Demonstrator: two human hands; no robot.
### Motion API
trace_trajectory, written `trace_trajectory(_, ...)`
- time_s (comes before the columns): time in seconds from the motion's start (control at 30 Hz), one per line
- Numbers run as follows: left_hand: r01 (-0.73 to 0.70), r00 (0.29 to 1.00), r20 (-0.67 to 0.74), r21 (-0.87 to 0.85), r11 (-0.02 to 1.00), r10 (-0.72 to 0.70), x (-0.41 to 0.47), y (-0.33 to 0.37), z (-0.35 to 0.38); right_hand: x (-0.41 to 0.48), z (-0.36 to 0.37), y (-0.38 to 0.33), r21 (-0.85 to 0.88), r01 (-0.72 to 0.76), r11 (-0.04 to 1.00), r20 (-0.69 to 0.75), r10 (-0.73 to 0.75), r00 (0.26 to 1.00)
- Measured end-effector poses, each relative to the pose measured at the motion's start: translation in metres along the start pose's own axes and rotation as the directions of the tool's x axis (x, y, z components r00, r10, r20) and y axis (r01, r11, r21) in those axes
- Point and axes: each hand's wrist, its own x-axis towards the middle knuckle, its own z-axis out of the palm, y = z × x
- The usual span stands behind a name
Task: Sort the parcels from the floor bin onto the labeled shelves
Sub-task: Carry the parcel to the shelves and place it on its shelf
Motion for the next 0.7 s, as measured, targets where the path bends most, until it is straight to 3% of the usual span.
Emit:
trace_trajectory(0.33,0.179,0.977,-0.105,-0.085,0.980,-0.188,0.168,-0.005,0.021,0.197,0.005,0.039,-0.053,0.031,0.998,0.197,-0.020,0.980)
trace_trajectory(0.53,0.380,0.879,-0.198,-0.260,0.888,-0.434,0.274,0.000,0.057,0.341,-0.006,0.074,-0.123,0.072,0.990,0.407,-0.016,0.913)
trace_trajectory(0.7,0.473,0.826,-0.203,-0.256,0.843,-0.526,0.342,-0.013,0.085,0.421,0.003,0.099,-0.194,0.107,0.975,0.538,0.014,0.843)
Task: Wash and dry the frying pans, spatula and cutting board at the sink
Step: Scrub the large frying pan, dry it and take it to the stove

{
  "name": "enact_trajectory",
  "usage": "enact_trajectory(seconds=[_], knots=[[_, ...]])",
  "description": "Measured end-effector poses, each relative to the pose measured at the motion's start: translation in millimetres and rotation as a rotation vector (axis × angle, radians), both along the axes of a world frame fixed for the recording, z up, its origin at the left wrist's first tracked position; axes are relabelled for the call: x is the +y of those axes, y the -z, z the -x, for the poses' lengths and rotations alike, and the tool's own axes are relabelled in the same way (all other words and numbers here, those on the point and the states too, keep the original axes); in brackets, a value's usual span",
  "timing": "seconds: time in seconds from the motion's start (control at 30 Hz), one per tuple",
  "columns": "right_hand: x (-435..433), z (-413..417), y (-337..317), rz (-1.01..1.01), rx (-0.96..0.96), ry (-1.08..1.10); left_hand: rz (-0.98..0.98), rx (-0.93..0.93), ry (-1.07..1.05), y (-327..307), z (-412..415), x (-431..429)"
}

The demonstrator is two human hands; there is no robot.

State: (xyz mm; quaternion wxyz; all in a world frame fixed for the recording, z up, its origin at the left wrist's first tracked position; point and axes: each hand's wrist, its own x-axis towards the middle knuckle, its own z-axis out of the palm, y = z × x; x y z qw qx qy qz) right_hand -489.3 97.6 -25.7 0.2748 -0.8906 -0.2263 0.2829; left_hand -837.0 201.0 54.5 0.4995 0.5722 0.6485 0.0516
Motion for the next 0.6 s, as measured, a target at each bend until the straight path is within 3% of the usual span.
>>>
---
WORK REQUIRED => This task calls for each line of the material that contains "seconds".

ANSWER TO THE EXERCISE =>
- time_s (comes before the columns): time in seconds from the motion's start (control at 30 Hz), one per line
  "usage": "enact_trajectory(seconds=[_], knots=[[_, ...]])",
  "timing": "seconds: time in seconds from the motion's start (control at 30 Hz), one per tuple",

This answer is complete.